Holding the right opinions has never, at least in my lifetime, been as important as it is now—if, that is, you want a reputation as a good person.

Clearly, the kind of public expression of outrage that is required has to be selective: there can be no equal-opportunity outrage, for not even the most self-righteous person can be outraged by every injustice in the world, from oil-spillage in the Russian Arctic to the severance pay of Adam Neumann. And if we fail to express our outrage at an injustice, it does not mean that we approve of it, much less that we are complicit in it: on the contrary, it is an acknowledgement of our own limitations and unimportance. If Lewis Hamilton expresses no opinion of the continuing war in Central Africa, it does not mean that he is anti-African, much less that he is actually complicit in war crimes.

The demonstrations in London (and elsewhere) are illustrative of two contemporary cultural traits. The first is the importance ascribed to opinion as an exclusive, or at least large, component of virtue; the second is the vehemence of expression as the marker of sincerity.

Holding the right opinions has never, at least in my lifetime, been as important as it is now—if, that is, you want a reputation as a good person. No doubt there has always been a tendency for people to conform their ideas to those of their group in order to be considered sound, decent, or good people, but the pressure to conform to the latest orthodoxy has increased, is still increasing—and ought to be reduced. Actual good conduct, which requires some effort, restraint, and even self-sacrifice, has correspondingly become less important in earning a reputation for goodness. Holding a placard, chanting a slogan, expressing an opinion, is enough.

In these circumstances, it is hardly surprising that vehemence should be mistaken for strength of feeling or sincerity. In communist countries, it was dangerous to be the first to stop applauding the dictator’s speech and safer to exhibit one’s enthusiasm to the maximum.

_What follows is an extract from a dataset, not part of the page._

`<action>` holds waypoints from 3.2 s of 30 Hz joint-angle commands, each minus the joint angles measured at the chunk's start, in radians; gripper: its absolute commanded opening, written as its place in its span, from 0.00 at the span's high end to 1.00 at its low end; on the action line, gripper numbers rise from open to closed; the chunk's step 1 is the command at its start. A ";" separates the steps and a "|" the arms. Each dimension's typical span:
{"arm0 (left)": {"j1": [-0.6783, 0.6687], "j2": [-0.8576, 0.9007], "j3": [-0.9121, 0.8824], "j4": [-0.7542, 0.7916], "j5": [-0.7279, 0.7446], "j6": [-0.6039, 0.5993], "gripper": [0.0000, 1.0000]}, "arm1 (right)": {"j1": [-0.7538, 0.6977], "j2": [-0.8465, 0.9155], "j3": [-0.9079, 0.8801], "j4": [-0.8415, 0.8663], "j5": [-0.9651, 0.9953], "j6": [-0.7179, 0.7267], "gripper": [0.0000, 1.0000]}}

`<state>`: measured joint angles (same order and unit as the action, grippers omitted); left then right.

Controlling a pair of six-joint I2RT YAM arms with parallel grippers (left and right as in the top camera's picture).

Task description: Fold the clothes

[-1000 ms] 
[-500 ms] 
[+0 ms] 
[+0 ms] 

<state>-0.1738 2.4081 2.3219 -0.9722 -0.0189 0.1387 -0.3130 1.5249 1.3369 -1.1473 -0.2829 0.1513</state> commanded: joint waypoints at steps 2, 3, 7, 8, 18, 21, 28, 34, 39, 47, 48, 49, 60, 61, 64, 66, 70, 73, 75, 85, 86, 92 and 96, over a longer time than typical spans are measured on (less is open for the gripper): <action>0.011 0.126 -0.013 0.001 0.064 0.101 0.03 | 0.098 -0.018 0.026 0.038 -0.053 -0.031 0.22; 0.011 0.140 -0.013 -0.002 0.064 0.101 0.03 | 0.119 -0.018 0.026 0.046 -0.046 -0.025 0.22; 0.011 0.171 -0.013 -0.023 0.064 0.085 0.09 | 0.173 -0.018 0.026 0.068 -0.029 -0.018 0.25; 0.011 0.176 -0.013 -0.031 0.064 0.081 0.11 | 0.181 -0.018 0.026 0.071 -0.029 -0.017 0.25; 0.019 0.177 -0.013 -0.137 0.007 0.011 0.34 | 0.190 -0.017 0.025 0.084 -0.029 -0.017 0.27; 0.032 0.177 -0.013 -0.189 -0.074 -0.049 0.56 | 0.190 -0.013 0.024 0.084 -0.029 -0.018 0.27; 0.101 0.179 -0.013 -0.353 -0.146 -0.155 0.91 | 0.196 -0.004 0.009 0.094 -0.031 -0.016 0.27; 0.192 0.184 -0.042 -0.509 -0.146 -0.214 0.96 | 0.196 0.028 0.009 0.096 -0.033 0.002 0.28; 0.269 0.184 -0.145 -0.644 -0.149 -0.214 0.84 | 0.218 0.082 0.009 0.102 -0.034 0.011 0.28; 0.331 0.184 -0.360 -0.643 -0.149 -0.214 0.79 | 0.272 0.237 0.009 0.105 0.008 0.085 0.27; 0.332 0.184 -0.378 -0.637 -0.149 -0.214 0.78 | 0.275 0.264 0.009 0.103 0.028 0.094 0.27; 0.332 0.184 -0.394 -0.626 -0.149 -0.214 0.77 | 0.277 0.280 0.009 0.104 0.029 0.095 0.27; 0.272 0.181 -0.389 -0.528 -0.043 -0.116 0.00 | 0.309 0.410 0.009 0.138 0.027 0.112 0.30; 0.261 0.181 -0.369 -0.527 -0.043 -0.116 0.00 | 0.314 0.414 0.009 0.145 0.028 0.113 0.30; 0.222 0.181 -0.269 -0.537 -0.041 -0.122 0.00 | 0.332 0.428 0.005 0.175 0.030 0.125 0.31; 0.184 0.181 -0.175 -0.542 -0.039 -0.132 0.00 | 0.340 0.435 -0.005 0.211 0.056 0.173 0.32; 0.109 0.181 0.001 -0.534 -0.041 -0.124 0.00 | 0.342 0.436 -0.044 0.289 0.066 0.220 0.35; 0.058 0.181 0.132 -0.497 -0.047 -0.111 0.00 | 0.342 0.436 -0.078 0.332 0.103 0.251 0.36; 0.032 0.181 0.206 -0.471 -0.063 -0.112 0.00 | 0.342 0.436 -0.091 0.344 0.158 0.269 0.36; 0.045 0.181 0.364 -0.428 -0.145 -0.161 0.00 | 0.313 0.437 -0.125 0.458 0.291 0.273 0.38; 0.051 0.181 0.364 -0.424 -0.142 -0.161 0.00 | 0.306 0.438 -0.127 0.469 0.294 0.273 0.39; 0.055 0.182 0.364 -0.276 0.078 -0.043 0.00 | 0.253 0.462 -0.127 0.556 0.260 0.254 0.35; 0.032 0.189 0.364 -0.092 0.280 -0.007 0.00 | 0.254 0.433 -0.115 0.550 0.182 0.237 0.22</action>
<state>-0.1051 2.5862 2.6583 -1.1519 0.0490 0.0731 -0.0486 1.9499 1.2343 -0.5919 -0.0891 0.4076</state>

In addition, in a culture such as ours, which values the kind of emotional openness that is usually indistinguishable from psychobabble, vehemence is again to be expected.

In short, the more you feel, as measured by the vehemence with which you express it, the better person you are, and the safer from criticism.

“No justice, no peace,” was another very sinister slogan held up on placards during the demonstrations. This, in effect, gave carte blanche to those who believed the slogan to indulge in any violence they chose, all in the name of bringing about justice as defined by themselves. And since a state of perfect justice has never yet existed in the world, any more than has a world free of sin, endless violence—being the opposite of peace—was being justified in advance.  

It seems, then, that we have entered an era of what might be called moral thuggery. It is, as ever, important not to exaggerate: we do not live in the worst of times, we do not fear the midnight knock on the door if we express a heterodox idea. But there are substantial numbers of people who, in the name of their own moral outrage and sense of righteousness, would like to impose, or at least would not object to the imposition of, a regime in which people did fear that midnight knock. We cannot assume that everyone yearns to let others breathe free.